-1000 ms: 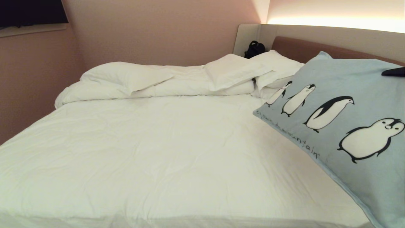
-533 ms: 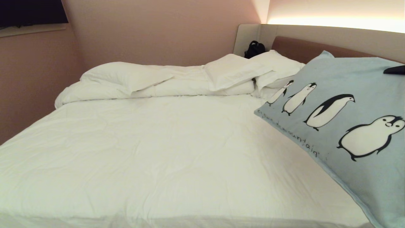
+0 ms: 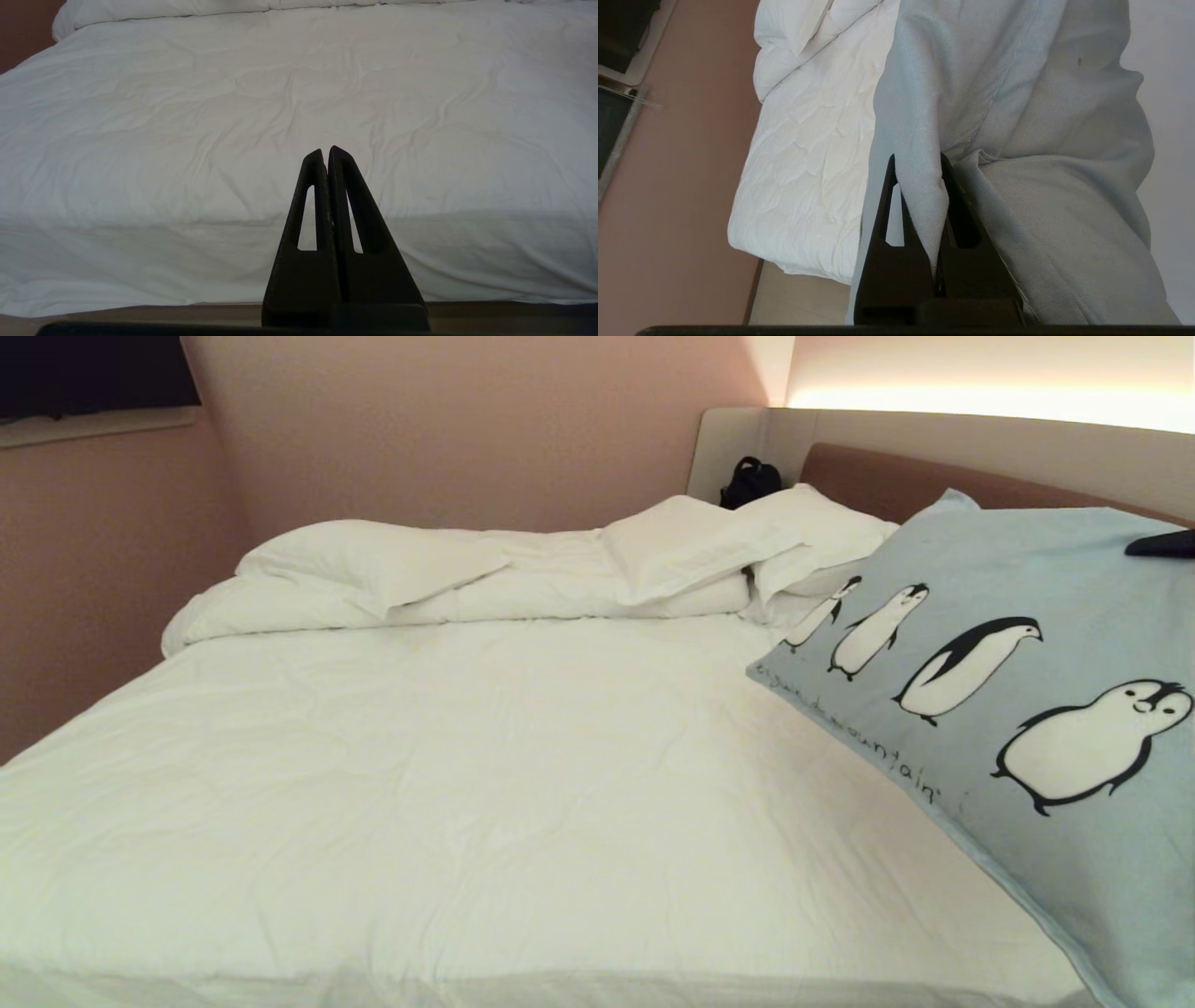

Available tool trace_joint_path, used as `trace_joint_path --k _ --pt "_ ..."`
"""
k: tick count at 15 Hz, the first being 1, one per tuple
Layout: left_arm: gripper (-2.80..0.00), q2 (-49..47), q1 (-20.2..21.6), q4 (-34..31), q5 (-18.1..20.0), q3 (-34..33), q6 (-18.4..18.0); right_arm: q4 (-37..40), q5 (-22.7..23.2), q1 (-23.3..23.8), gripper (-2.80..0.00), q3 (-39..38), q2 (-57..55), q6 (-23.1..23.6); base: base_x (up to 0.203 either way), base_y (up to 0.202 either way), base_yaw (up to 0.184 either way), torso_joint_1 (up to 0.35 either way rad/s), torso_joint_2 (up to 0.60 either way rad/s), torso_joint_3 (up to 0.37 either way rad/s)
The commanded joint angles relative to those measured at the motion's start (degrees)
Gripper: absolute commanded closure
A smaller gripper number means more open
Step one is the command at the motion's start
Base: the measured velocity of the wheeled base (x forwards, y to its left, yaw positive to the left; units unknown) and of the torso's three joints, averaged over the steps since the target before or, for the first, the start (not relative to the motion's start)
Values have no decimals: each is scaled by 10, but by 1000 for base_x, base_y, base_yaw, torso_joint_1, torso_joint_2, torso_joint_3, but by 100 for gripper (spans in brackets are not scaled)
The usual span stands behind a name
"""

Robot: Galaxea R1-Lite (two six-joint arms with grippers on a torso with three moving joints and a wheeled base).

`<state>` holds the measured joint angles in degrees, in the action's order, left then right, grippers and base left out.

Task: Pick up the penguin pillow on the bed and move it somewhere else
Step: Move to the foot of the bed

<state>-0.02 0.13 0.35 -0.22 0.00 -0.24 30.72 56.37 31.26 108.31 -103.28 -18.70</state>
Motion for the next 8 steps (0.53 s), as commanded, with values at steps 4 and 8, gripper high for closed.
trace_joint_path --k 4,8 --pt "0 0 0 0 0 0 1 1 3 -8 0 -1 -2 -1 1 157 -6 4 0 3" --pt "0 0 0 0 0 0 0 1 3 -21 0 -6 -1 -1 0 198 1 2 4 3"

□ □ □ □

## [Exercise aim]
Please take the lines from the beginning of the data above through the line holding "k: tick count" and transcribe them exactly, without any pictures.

## [Answer box]
-1000 ms: 
-533 ms: 
+0 ms: 

Available tool trace_joint_path, used as `trace_joint_path --k _ --pt "_ ..."`
"""
k: tick count at 15 Hz, the first being 1, one per tuple

The answer requires nothing further.